Encouraged by a fellow No. 4 Squadron veteran, Harry Cobby, Jones applied to join the new Australian Air Force on 22 March 1921 (the prefix "Royal" was added that August). His rank was flying officer, one below the equivalent of his AFC rank of captain. Another Australian pilot joining the fledgling Air Force was William (Bill) Bostock, who had been a lieutenant in World War I. The pair became firm friends, Bostock acting as something of a mentor to the younger officer. Jones was promoted to flight lieutenant on 1 July 1923. Nicknamed "Jonah", he was also known as "Yellow Jones" in his early days with the RAAF, not through any perceived lack of moral fibre but as a result of the lingering effects on his skin of jaundice, contracted while a soldier at Gallipoli.
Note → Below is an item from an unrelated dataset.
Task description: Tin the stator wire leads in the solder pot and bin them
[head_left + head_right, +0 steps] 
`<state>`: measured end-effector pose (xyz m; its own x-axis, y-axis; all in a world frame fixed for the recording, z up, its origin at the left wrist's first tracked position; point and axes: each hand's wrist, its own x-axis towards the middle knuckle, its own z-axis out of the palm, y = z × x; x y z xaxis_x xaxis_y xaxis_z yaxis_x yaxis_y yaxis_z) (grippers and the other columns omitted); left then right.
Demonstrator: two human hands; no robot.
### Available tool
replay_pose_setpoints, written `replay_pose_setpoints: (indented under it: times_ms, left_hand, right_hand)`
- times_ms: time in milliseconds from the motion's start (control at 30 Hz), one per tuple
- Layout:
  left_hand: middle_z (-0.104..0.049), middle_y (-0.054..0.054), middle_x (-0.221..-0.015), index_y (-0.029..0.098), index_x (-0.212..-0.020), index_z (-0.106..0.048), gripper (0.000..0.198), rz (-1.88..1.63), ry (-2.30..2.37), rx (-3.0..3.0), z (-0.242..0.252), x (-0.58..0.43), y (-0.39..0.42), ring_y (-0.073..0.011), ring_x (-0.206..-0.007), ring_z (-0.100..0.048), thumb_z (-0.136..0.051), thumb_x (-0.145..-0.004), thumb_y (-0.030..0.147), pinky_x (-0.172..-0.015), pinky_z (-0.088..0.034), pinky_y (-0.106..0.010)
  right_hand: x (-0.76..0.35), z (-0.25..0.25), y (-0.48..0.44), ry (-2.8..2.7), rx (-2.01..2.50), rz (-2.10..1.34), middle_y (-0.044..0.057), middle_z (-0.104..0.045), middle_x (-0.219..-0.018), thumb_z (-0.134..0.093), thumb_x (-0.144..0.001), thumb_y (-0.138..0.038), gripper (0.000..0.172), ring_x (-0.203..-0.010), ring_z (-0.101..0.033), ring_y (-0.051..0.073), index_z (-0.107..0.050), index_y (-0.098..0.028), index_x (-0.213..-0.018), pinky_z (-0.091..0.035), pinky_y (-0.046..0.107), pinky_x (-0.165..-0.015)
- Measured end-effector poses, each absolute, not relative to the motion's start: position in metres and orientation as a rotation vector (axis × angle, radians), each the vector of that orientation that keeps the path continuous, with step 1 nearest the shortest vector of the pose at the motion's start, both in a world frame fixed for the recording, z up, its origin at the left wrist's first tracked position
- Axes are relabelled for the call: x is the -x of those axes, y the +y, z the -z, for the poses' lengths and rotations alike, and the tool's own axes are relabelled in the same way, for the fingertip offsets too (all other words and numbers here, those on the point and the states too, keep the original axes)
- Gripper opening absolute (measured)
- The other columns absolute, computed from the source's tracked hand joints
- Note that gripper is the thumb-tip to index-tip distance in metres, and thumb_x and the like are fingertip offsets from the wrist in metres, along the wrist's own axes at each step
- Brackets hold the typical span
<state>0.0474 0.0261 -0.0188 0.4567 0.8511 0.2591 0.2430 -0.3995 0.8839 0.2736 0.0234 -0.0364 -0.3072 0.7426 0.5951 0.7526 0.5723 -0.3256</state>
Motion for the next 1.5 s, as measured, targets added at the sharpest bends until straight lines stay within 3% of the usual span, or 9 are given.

Posted to RAAF Point Cook, Victoria, Jones was put in charge of the Motor Transport Repair Section and made acting (later permanent) Officer Commanding Workshops. He was highly regarded for his technical and administrative ability but rated only "average" in command and dealing with personnel. In 1926 he took up flight instruction and within a year had been graded a 1A Flying Instructor. He was promoted to squadron leader on 31 March 1927 and given command of the Flying Squadron at No. 1 Flying Training School (No. 1 FTS). Jones spent two years in Britain from 1928, attending the Royal Air Force Staff College, Andover, and graduating top of his class at the RAF's Central Flying School. He later recalled of this posting, "The social life was new to me, as was the etiquette ... I learned as fast as I could, but I have no doubt that I unwittingly committed many a social blunder." As the RAAF's senior officer in the UK, Jones had expected to be invited to accompany the airship R101 on its maiden flight to India in October 1930. Instead another Australian officer was nominated to make the trip, and Jones avoided the disaster which killed 48 of the 54 passengers and crew.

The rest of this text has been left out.